Content starts
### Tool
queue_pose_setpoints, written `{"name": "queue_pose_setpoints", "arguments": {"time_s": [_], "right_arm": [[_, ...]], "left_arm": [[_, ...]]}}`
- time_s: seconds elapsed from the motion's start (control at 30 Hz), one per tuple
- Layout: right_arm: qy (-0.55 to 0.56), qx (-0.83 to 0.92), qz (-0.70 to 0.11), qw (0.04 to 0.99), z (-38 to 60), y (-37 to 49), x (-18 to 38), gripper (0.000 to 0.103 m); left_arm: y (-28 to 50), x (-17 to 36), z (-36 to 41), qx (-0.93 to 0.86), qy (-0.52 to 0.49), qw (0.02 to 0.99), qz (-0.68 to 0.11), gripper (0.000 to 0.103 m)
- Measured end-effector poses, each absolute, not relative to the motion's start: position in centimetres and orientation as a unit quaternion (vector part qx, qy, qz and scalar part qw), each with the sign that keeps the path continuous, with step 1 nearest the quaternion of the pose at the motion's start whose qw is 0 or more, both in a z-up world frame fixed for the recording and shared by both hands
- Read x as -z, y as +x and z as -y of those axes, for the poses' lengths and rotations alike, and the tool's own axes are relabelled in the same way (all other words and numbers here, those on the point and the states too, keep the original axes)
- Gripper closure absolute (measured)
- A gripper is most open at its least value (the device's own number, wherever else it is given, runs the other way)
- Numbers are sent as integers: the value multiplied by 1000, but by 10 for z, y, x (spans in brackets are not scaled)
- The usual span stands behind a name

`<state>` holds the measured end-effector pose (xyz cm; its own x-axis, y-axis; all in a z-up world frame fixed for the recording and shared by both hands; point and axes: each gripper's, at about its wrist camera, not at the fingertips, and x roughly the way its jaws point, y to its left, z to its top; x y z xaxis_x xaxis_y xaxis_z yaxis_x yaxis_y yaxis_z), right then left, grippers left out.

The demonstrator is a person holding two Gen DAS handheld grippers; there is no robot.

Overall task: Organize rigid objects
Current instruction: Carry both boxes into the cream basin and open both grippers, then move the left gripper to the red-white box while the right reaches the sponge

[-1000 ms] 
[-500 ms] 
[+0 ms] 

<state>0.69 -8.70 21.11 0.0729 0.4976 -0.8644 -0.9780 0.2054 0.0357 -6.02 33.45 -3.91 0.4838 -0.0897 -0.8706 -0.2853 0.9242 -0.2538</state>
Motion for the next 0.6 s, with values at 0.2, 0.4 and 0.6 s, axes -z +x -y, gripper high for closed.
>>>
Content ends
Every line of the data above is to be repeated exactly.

### Tool
queue_pose_setpoints, written `{"name": "queue_pose_setpoints", "arguments": {"time_s": [_], "right_arm": [[_, ...]], "left_arm": [[_, ...]]}}`
- time_s: seconds elapsed from the motion's start (control at 30 Hz), one per tuple
- Layout: right_arm: qy (-0.55 to 0.56), qx (-0.83 to 0.92), qz (-0.70 to 0.11), qw (0.04 to 0.99), z (-38 to 60), y (-37 to 49), x (-18 to 38), gripper (0.000 to 0.103 m); left_arm: y (-28 to 50), x (-17 to 36), z (-36 to 41), qx (-0.93 to 0.86), qy (-0.52 to 0.49), qw (0.02 to 0.99), qz (-0.68 to 0.11), gripper (0.000 to 0.103 m)
- Measured end-effector poses, each absolute, not relative to the motion's start: position in centimetres and orientation as a unit quaternion (vector part qx, qy, qz and scalar part qw), each with the sign that keeps the path continuous, with step 1 nearest the quaternion of the pose at the motion's start whose qw is 0 or more, both in a z-up world frame fixed for the recording and shared by both hands
- Read x as -z, y as +x and z as -y of those axes, for the poses' lengths and rotations alike, and the tool's own axes are relabelled in the same way (all other words and numbers here, those on the point and the states too, keep the original axes)
- Gripper closure absolute (measured)
- A gripper is most open at its least value (the device's own number, wherever else it is given, runs the other way)
- Numbers are sent as integers: the value multiplied by 1000, but by 10 for z, y, x (spans in brackets are not scaled)
- The usual span stands behind a name

`<state>` holds the measured end-effector pose (xyz cm; its own x-axis, y-axis; all in a z-up world frame fixed for the recording and shared by both hands; point and axes: each gripper's, at about its wrist camera, not at the fingertips, and x roughly the way its jaws point, y to its left, z to its top; x y z xaxis_x xaxis_y xaxis_z yaxis_x yaxis_y yaxis_z), right then left, grippers left out.

The demonstrator is a person holding two Gen DAS handheld grippers; there is no robot.

Overall task: Organize rigid objects
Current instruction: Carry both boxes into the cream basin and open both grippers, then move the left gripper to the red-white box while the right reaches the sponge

[-1000 ms] 
[-500 ms] 
[+0 ms] 

<state>0.69 -8.70 21.11 0.0729 0.4976 -0.8644 -0.9780 0.2054 0.0357 -6.02 33.45 -3.91 0.4838 -0.0897 -0.8706 -0.2853 0.9242 -0.2538</state>
Motion for the next 0.6 s, with values at 0.2, 0.4 and 0.6 s, axes -z +x -y, gripper high for closed.
>>>

No more output is given for this exercise.